Day by day, an artist chronicled two years of covid in America

Steve Brodner sat in his Upper West Side art studio in the spring of 2020, absorbing the dead as the nighttime screeches of ambulances broke the haunting silence of the city. It was all moving too fast.

Day after day, name after name, he couldn’t shake the feeling that the victims of Covid-19 were dying in waves that could be properly appreciated. As the lockdown continued, he thought: “We’re losing these people and they’re really important, even though we’ve never heard of most of them.”

So Brodner, a painter and political cartoonist, did a personal act every day. He will pick up his pen and brush to highlight one salient aspect of the coronavirus pandemic from the current news cycle – one face or event at a time.

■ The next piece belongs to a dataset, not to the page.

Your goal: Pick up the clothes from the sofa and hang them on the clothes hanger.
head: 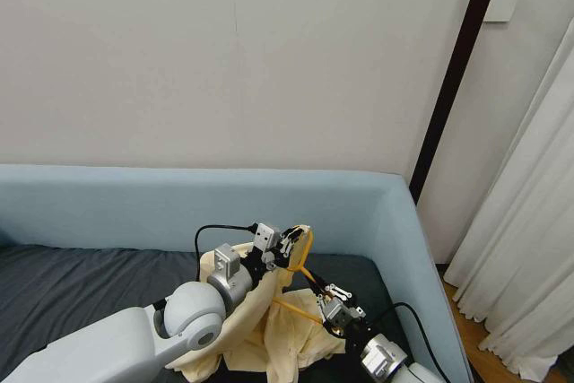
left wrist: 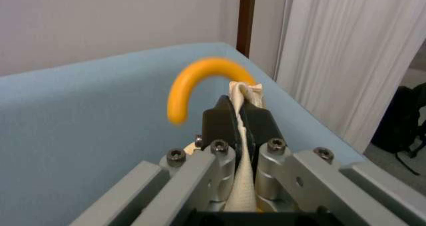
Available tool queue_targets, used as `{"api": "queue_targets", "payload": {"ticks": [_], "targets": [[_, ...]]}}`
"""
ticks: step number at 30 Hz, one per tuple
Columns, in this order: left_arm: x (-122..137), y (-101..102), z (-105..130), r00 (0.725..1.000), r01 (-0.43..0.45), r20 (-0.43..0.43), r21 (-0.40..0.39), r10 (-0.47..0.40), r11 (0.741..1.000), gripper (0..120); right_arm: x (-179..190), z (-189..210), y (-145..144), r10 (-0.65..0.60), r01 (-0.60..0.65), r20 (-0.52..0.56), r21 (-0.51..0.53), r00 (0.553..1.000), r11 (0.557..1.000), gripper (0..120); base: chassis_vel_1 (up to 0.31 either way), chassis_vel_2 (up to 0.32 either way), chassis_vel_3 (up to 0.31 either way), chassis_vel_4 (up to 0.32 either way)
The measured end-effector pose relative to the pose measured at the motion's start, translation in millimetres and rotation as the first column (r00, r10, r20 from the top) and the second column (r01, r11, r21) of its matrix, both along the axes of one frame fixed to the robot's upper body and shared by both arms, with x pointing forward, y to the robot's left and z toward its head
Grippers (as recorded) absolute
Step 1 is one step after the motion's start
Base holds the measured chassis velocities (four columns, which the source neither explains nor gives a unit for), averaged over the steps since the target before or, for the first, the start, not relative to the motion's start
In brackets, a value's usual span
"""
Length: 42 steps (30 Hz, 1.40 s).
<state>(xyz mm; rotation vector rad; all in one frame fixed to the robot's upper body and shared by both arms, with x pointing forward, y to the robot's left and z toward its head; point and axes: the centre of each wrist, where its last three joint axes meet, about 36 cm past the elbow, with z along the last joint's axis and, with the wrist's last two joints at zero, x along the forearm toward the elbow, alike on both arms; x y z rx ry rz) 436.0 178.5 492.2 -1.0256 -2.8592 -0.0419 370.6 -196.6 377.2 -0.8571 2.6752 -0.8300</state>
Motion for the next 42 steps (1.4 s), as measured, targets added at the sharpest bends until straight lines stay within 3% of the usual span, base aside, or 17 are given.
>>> {"api": "queue_targets", "payload": {"ticks": [9, 24, 29, 31, 32, 36, 42], "targets": [[-19.6, 9.5, -14.6, 0.999, 0.003, -0.044, 0.025, -0.002, 1.000, 0, 1.8, 3.7, -2.7, -0.006, 0.006, -0.004, 0.007, 1.000, 1.000, 4, 0.000, 0.000, 0.000, 0.000], [-47.4, 31.6, -17.9, 0.995, 0.102, 0.001, 0.088, -0.102, 0.991, 55, 16.4, -7.3, -7.4, -0.069, 0.069, -0.005, 0.012, 0.998, 0.998, 4, 0.000, 0.000, 0.000, 0.000], [-58.5, 35.3, -21.3, 0.994, 0.113, -0.006, 0.072, -0.113, 0.991, 72, 19.2, -10.0, -12.5, -0.083, 0.083, 0.023, 0.007, 0.996, 0.997, 4, 0.000, 0.000, 0.000, 0.000], [-66.1, 41.4, -20.6, 0.993, 0.121, 0.007, 0.061, -0.121, 0.991, 84, 19.3, -9.8, -15.4, -0.085, 0.085, 0.050, 0.000, 0.995, 0.996, 4, 0.000, 0.000, 0.000, 0.000], [-66.1, 41.4, -20.6, 0.993, 0.121, 0.007, 0.061, -0.121, 0.991, 84, 19.3, -9.8, -15.4, -0.085, 0.085, 0.050, 0.000, 0.995, 0.996, 4, 0.000, 0.000, 0.000, 0.000], [-65.7, 68.8, -4.9, 0.991, 0.083, 0.100, 0.055, -0.089, 0.995, 98, 27.6, -14.9, -31.4, -0.073, 0.085, 0.172, -0.059, 0.982, 0.995, 4, 0.000, 0.000, 0.000, 0.000], [-41.4, 97.0, 12.0, 0.982, 0.043, 0.181, 0.081, -0.057, 0.996, 100, 42.0, -26.8, -52.8, -0.018, 0.076, 0.329, -0.167, 0.944, 0.983, 4, 0.000, 0.000, 0.000, 0.000]]}}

Now, his heartfelt portfolio of ink and paint snapshots has been collected in a new book.Living and Dying in America: A Daily Chronicle 2020-2022“— a real-time reminder of how the pandemic brought out the best and worst in us during its first 22 months.

The book illuminates sacrifice and support, neglect and denial. And it gathers a cumulative force as its human mosaic becomes more complex. On one page there is a medical worker who makes do with very little equipment. A politician, on the other hand, seems to make up information that has little basis in reality.

The spirit of the project, though, was sparked by Caius Kelly.

Kelly, 48, was a nurse at Mount Sinai West Hospital in Manhattan who contracted the virus in March 2020. She is believed to be the first healthcare worker in New York to die from Covid.

Once the artist read about Kelly, he was moved to create a tribute painting.

“This young man basically gave his life to save his patients,” Brodner says. “According to his family, he felt it was really important to go to work — to be there for these sick people.”

Brodner began threatening Kelly with a photo. He then posted the artwork on his social media accounts. “I looked at it and thought: Yeah, let’s do more.”

The practice, documented daily, was a way for him to cope with the speed at which the virus was spreading.

“I felt when I started doing them that I was stopping time a little bit,” the author says by phone from Manhattan. “I want to see their faces. I want to hear their stories. I want to hear their voices, if possible. (Disclosure: Broadner contributed art to The Washington Post.)

Steven Brodner’s Opinion: Trump’s Wizard’s Winged Monkey

The scope of the project would grow considerably, but initially, Brodner kept it simple and gained steady momentum. A few lines of ink. A few lines of prose.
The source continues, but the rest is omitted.